Tuesday: Zen and the Art of Motorcycle Maintenance
Robert Pirsig's "philosophical novel" Zen And The Art of Motorcycle Maintenance was reportedly rejected by more than 120 publishers before becoming a dizzyingly successful cult title in the 1970s. In a story that doesn't have much to do with Zen (but a fair amount to do with motorcycle maintenance) Pirsig's nameless narrator recounts a multi-week motorbike journey through the American West with his son, pausing along the way to outline his mind-expanding if occasionally baffling personal philosophy: the "metaphysics of quality". His musings on how to reconcile "romantic" and "rational" views of life have an absorbingly trippy effect that's liable to make you suddenly feel as if you've grasped the meaning of existence, or, failing that, that you urgently need to go on a road-trip across the United States.

Wednesday: Sophie's World
Subtitled "a novel about the history of philosophy", Jostein Gaarder's Sophie's World owes something to Pirsig, though it's far less concerned with its author's personal outlook — instead, it's a fictional tour through Western philosophy from ancient Greece to the existentialists — and is aimed at a younger audience. Gaarder's storytelling device has the book's 14-year-old heroine receiving mysterious letters in the mail, outlining the major ideas of the western philosophical tradition. It's a bit odd as a fictional conceit, but an effective way of conveying a large number of complex and exciting ideas in a highly palatable form.
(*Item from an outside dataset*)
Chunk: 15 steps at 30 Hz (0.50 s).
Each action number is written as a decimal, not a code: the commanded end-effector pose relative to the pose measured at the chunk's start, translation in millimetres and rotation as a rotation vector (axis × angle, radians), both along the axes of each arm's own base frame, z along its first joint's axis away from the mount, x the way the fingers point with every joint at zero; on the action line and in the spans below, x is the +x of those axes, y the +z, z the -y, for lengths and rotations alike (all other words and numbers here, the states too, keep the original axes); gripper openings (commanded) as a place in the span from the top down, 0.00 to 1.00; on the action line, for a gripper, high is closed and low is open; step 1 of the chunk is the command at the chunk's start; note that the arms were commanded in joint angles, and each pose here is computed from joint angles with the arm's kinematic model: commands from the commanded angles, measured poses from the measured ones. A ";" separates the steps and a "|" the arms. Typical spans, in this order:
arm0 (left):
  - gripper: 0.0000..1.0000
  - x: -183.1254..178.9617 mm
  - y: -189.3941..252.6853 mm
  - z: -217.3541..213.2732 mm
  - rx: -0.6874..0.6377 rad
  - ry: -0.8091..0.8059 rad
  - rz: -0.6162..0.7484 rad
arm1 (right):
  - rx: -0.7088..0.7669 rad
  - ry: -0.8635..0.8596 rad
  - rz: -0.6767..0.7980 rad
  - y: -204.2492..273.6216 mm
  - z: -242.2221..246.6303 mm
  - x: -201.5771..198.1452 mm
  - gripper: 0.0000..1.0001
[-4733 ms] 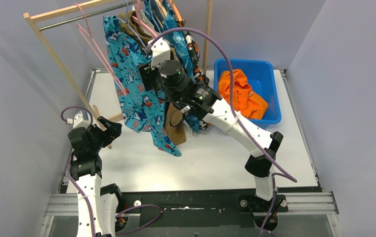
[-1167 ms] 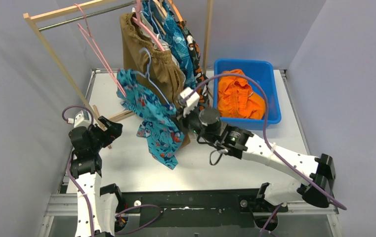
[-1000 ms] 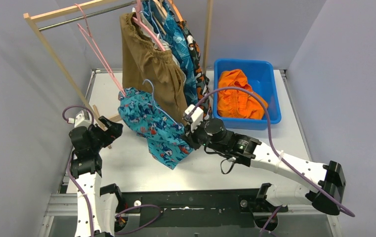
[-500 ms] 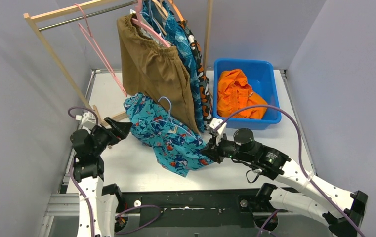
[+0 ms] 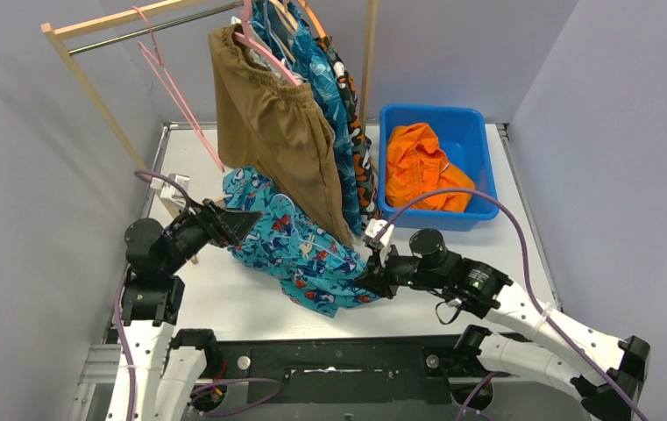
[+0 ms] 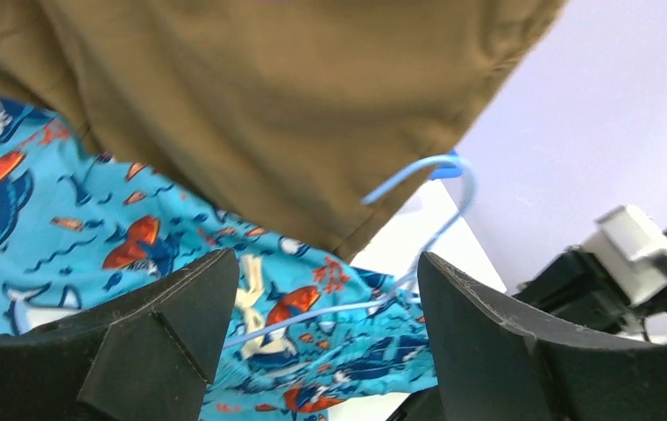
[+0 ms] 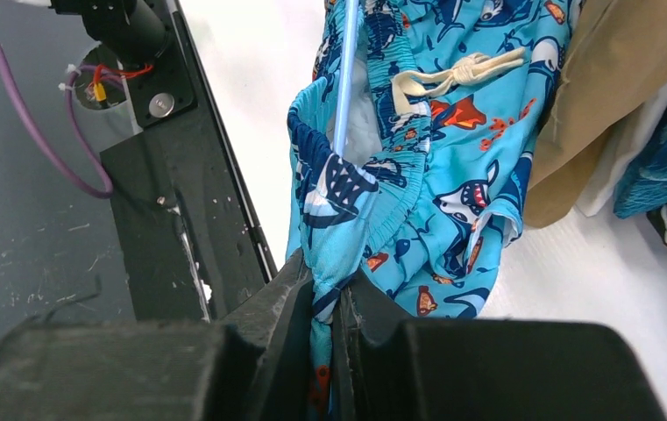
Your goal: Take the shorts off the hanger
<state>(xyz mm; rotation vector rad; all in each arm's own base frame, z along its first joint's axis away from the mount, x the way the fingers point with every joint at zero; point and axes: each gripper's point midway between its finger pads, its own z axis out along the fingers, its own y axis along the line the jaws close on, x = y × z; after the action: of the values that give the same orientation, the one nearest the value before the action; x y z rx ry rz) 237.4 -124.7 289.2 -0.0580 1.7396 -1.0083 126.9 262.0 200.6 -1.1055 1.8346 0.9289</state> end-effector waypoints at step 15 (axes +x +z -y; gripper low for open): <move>0.38 9.4 1.1 41.7 0.064 0.024 0.017 | 0.078 0.024 0.027 28.9 -26.0 14.3 1.00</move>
<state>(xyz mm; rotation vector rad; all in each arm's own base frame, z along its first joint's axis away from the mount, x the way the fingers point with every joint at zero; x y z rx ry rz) 232.3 -163.3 285.2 0.0149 1.7918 -1.0042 129.6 272.5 185.5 -1.1383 1.8994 0.9421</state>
Thursday: The Power of Positive Thinking
2012 marks the sixtieth anniversary of The Power of Positive Thinking, the book by Norman Vincent Peale that (along with Dale Carnegie's How To Win Friends And Influence People) is arguably the progenitor of the modern genre of self-help. These days, its relentlessly bright, religion-tinged message is deeply controversial: the social critic Barbara Ehrenreich has argued that positive thinking was significantly to blame for the American subprime mortgage crisis, among other ills, and there's plenty of evidence to suggest that positive thinking is counterproductive. But as a historical document, it's fascinating, and crucial to understanding the origins of the modern-day "happiness industry".